En cada sesión, una canción original nueva. Del Coro Lex, del que formó parte
en sus tiempos mozos. “…en aquella época no se podía grabar como ahora… yo me
acuerdo como si la hubiera cantado la semana pasada… y no quisiera por nada del
mundo que, después de mí, estas melodías
cayeran en el olvido…ésa es la música de mi vida”. El acuerdo es ése. Él me
canta cada tema (a su manera) cuantas veces yo lo requiera. Yo, que me preparé
en el Conservatorio, tengo que reconstruirlo y aderezarlo así, tal cual. Y por
supuesto, no puedo utilizar magnetófono ni soporte alguno. Hoy la melodía ha
estado complicadita. “Bonifacio, de verdad, este chu-ru-ru-ru-chú es lo más
magistral que había escuchado nunca”. Le digo “hasta la próxima” a la
bulldogcita. Ella me tiende el sobre con el cheque con los setenta euros.
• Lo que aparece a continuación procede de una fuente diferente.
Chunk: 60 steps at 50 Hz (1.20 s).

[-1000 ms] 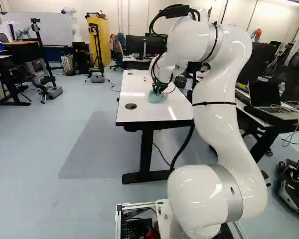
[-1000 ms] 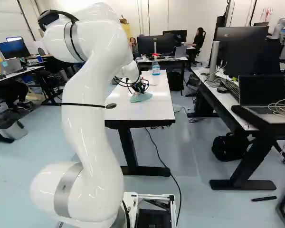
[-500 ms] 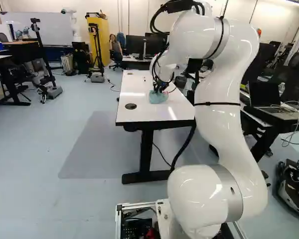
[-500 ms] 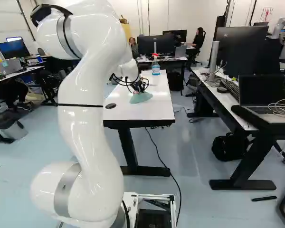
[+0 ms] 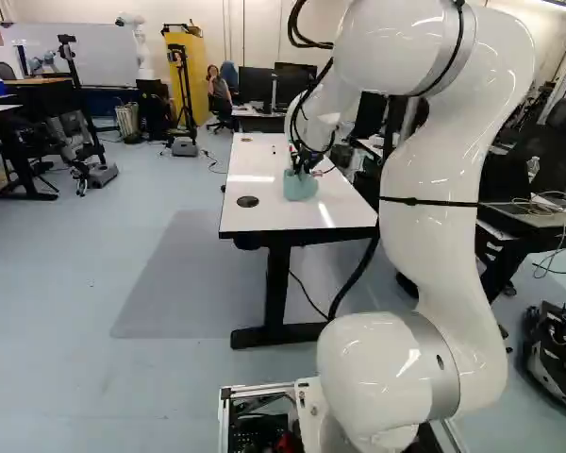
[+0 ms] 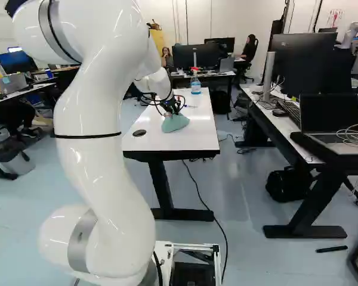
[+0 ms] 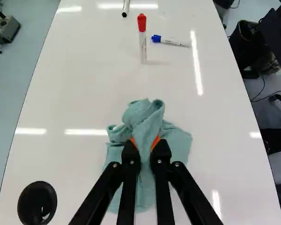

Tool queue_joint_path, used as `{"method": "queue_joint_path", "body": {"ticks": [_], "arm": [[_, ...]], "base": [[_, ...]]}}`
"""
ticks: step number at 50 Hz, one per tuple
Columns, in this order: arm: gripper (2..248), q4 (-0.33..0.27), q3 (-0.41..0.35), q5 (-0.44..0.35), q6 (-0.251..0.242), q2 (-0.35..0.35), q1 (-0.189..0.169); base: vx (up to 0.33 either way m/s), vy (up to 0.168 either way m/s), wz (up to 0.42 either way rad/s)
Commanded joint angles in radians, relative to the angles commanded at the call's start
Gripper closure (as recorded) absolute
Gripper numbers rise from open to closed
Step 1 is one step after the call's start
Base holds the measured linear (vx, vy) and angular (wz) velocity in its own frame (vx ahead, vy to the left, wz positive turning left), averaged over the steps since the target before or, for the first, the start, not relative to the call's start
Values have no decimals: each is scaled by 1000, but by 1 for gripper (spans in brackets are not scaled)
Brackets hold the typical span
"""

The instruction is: Clean the table with the green towel

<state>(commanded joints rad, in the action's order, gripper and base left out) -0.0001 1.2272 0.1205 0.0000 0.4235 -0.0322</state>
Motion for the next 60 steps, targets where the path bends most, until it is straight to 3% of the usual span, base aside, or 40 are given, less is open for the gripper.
{"method": "queue_joint_path", "body": {"ticks": [31,60], "arm": [[208,0,-132,0,0,-106,-2],[208,0,-203,0,0,-165,-5]], "base": [[0,0,0],[0,0,0]]}}
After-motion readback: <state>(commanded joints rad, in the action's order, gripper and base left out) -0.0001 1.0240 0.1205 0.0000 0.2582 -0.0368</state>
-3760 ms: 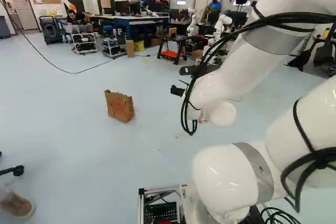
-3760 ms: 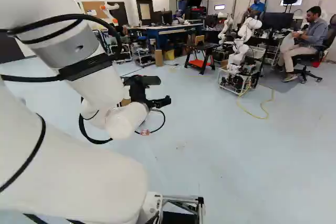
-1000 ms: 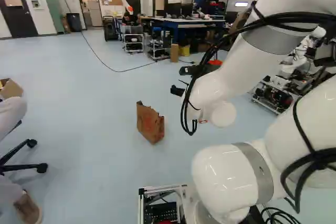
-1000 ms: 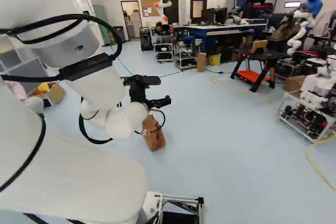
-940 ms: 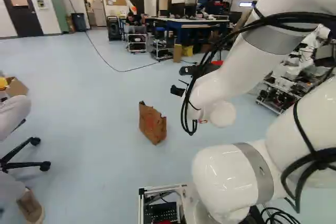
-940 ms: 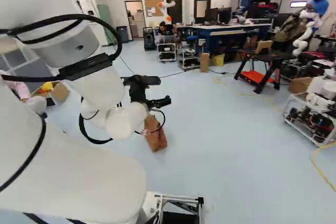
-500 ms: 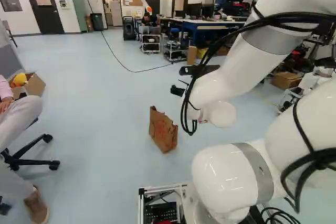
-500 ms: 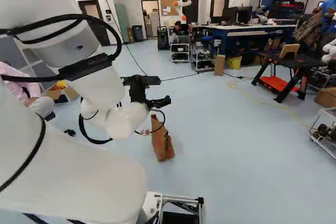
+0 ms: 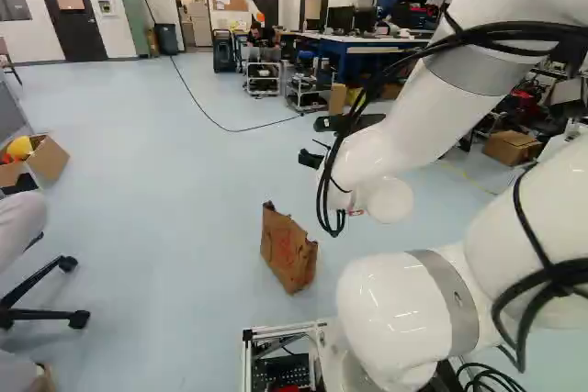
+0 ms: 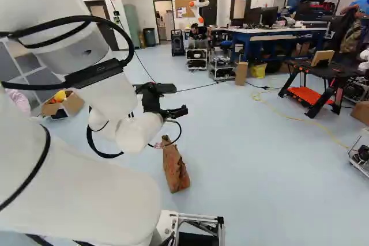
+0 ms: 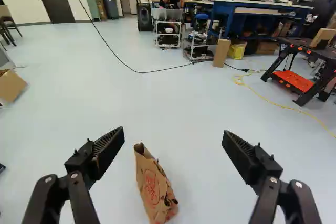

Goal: Pick up the grocery bag from the ground

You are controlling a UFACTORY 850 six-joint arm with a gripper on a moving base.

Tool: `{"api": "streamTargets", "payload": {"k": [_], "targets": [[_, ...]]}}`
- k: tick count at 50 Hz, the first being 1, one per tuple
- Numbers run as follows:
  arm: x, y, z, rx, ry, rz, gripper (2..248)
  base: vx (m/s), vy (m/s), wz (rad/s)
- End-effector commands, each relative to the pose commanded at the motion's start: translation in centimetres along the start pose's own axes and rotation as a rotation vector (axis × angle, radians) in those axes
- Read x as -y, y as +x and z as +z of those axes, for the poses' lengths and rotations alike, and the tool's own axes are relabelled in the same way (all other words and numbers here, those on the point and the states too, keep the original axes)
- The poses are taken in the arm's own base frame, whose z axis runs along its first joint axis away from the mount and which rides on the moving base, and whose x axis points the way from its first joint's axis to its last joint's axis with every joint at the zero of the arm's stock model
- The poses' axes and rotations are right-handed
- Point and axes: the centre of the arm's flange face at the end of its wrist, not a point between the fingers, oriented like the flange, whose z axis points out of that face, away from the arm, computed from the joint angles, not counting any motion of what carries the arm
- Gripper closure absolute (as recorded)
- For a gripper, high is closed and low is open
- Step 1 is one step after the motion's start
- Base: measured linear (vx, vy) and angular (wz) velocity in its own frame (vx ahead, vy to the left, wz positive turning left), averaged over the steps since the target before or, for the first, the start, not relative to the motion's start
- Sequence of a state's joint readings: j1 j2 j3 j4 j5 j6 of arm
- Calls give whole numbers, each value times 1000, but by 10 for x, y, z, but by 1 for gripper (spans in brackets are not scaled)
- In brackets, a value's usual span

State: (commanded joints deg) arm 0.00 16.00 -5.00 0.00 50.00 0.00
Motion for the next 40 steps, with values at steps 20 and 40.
{"api": "streamTargets", "payload": {"k": [20,40], "targets": [[0,0,0,0,0,0,3,210,31,-9],[0,0,0,0,0,0,3,32,2,-3]]}}
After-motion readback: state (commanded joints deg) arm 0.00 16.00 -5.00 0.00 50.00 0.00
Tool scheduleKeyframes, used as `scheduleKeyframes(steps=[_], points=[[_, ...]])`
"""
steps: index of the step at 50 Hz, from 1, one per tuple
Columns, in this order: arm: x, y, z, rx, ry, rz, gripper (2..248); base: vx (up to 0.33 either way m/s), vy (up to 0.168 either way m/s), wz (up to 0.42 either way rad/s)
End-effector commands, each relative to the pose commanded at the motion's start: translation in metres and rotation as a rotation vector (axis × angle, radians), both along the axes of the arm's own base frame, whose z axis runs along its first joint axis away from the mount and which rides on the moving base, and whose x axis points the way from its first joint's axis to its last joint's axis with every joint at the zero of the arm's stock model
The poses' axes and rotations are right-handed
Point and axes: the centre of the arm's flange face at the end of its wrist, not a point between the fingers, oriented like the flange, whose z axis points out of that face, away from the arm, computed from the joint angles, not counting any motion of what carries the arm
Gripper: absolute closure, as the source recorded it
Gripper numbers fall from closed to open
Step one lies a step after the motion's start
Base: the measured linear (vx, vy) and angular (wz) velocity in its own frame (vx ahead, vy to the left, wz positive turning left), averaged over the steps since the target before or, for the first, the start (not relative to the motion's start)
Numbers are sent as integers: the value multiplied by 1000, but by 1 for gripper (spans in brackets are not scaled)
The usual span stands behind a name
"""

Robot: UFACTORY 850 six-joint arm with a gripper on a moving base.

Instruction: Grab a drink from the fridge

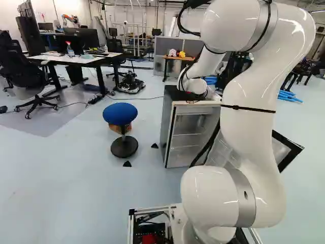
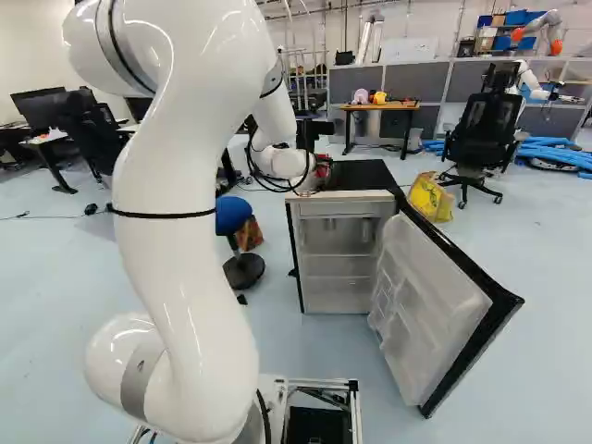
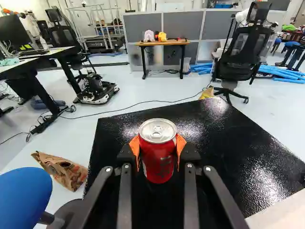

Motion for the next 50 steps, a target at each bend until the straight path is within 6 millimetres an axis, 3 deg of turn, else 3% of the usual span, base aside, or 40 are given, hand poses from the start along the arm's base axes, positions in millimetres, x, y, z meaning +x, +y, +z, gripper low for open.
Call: scheduleKeyframes(steps=[9,34,35,40,41,45,46,50], points=[[7,0,-10,2,11,1,155,0,0,0],[8,0,-10,2,10,2,155,0,0,0],[8,0,-10,2,10,2,133,0,0,0],[8,0,-10,2,10,2,133,0,0,0],[8,0,-10,2,10,2,99,0,0,0],[8,0,-10,2,10,2,99,0,0,0],[8,0,-10,2,10,2,63,0,0,0],[6,0,-10,2,12,2,63,0,0,0]])
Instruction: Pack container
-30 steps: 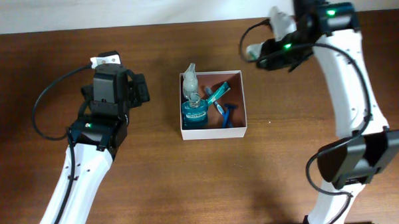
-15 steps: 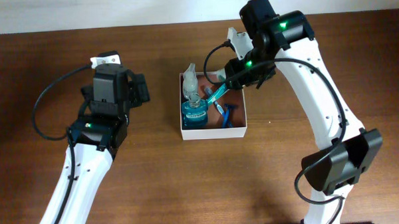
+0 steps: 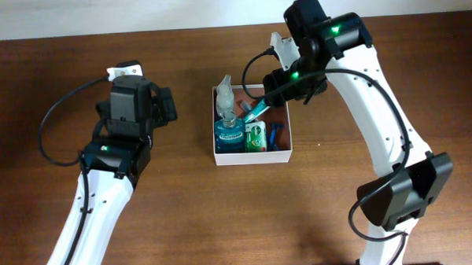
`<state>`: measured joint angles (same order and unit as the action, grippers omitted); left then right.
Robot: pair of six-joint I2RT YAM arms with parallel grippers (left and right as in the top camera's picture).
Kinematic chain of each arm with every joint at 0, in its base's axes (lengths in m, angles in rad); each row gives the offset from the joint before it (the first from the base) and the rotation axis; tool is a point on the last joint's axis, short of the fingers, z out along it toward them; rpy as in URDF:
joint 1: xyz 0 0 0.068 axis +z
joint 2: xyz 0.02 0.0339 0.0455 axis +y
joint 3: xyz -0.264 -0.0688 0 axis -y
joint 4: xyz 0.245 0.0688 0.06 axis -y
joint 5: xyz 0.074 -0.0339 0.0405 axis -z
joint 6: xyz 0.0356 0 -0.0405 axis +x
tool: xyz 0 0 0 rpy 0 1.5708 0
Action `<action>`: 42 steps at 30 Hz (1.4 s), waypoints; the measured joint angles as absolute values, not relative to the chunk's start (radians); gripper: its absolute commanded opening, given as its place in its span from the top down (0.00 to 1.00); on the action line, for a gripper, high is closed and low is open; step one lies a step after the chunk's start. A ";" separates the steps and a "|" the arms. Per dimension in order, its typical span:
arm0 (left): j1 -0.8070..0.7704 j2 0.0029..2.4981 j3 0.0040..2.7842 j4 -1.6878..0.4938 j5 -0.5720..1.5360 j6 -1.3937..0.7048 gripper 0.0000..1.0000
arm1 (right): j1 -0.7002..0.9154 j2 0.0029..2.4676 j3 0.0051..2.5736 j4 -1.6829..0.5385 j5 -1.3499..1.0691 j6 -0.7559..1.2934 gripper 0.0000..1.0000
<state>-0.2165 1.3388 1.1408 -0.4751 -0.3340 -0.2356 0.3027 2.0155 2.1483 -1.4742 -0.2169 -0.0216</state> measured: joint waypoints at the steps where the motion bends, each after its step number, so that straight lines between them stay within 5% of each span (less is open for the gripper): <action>1: -0.216 1.339 1.141 -0.475 -0.334 -0.235 0.01 | 0.296 2.014 2.148 -1.474 -0.216 -0.022 0.23; 7: -0.216 1.339 1.141 -0.475 -0.334 -0.236 0.01 | 0.231 1.906 2.138 -1.500 -0.206 -0.019 0.22; 13: -0.216 1.339 1.141 -0.475 -0.334 -0.235 0.01 | 0.223 1.585 2.136 -1.536 -0.199 -0.007 0.01; 25: -0.216 1.339 1.141 -0.476 -0.334 -0.236 0.01 | 0.224 0.881 2.096 -1.625 -0.102 0.053 0.01; 42: -0.216 1.339 1.141 -0.476 -0.334 -0.235 0.00 | 0.224 0.225 1.364 -1.406 0.022 0.161 0.01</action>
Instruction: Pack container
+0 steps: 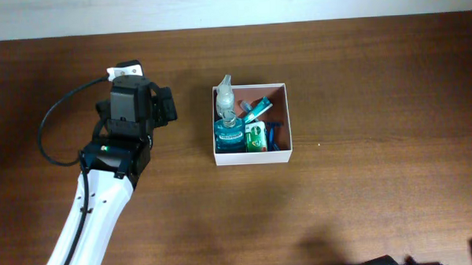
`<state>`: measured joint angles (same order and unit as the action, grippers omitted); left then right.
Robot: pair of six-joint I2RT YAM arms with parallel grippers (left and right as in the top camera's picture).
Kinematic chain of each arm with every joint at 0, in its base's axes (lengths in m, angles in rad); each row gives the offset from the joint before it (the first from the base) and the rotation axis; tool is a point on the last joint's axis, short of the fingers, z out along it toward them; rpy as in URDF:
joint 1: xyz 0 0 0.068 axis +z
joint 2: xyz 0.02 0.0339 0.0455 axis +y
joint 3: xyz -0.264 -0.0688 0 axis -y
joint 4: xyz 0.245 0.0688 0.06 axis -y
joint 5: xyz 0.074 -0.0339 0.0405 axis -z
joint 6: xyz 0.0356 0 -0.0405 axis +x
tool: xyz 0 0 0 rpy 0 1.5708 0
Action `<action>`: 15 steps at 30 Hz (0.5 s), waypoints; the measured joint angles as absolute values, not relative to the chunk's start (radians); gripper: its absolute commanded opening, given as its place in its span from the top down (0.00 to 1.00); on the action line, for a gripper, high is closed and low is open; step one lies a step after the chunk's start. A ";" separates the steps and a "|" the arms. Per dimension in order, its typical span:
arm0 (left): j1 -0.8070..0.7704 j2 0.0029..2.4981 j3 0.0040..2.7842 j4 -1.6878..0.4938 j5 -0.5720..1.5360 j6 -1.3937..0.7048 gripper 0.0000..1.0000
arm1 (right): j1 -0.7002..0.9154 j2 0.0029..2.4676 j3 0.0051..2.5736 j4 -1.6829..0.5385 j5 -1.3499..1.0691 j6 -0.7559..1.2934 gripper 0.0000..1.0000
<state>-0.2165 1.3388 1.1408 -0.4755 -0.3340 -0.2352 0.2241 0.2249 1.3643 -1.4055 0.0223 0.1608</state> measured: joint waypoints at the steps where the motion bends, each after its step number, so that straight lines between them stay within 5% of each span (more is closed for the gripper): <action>1: -0.216 1.339 1.141 -0.476 -0.334 -0.235 0.01 | 0.224 0.220 1.311 -1.404 0.022 0.162 0.01; 15: -0.216 1.339 1.141 -0.475 -0.334 -0.235 0.01 | 0.224 0.223 1.090 -1.157 -0.049 0.151 0.01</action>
Aparte de eso, pocas confianzas con ella. Cualquier tarde me muerde. Y si no,
al tiempo.
IX
Es la
última canción. Se desprende completamente de su sentido del ridículo. A
Bonifacio no le llega el tono. Demasiado agudo. Me pide disculpas. “…es que
ésta la cantaba ella”. Ahí es cuando me enseña una vieja foto. A él a duras penas
lo reconozco, grandote y con el pelo negro. A su lado, ella. Ella parece un
ángel.
X
Llevo ahora seis meses enfrascado. Y aún me queda
mucho por hacer. Sobre el borrador de cada melodía tengo que levantar un
trabajo de recomposición. Han de encajar todas las notas. Y no he de poner nada
de mi cosecha. Es musicología arqueológica. Horas de sueño. Horas de empeño. Pero,
si lo consigo, merecerá la pena.
XI
Contando ésta, he venido ya tres veces. Con una
carpeta llena de partituras bajo el brazo. Con un lápiz de memoria y la maqueta
grabada. Chu-ru-ru-ru-chú. Y las tres me
he encontrado con la puerta cerrada. En este tercer intento, el conserje
de la finca ha salido y me ha advertido que no me moleste, que no hay nadie,
que él no sabe, y que no me puede decir. Y ahora qué. Dónde está Bonifacio
Donaire. Dónde la secretaria bulldog. Dónde, al menos, la casa de su ilusión,
para poder ir y entregarle la música de su vida, su otra ilusión. Me vuelvo con
los bártulos y la cabeza agachada. Antes de girar la esquina, lanzo una última
mirada, a la ventana por donde Bonifacio se asomaba y descubro que, de ahí, han
colgado un cartel enorme, el cartel de una inmobiliaria que dice: “SE ALQUILA”.
XII
A los diez euros hoy no llegará la calderilla
sobre la funda de mi guitarra. Menuda tarde. Qué daño me ha hecho el no venir
al pasaje durante todo este tiempo. Eso es que había gente que se desviaba de
su ruta para escucharme. “Y no me importa nada, naaaada, que rías o que sueñes,
que digas o que hagas…”. Y eso es que los que me invadieron este espacio
durante mi ausencia hacían más ruido que música. Ya hace media hora que
cerraron las tiendas. Empiezo a recoger. Hoy me atreví por primera vez con una
de las canciones del señor Donaire. Menuda responsabilidad. De verdad, se me
puso un nudo en la garganta cuando llegué al chu-ru-ru-ru-chú. Y de verdad, de
verdad, también, los vi. A los dos. A él,
joven, grandote, tremendo. A ella, su ángel. Inmersos en su conversación, juntos,
cogidos de la mano, ambos ralentizaron su marcha cuando pasaron por mi lado.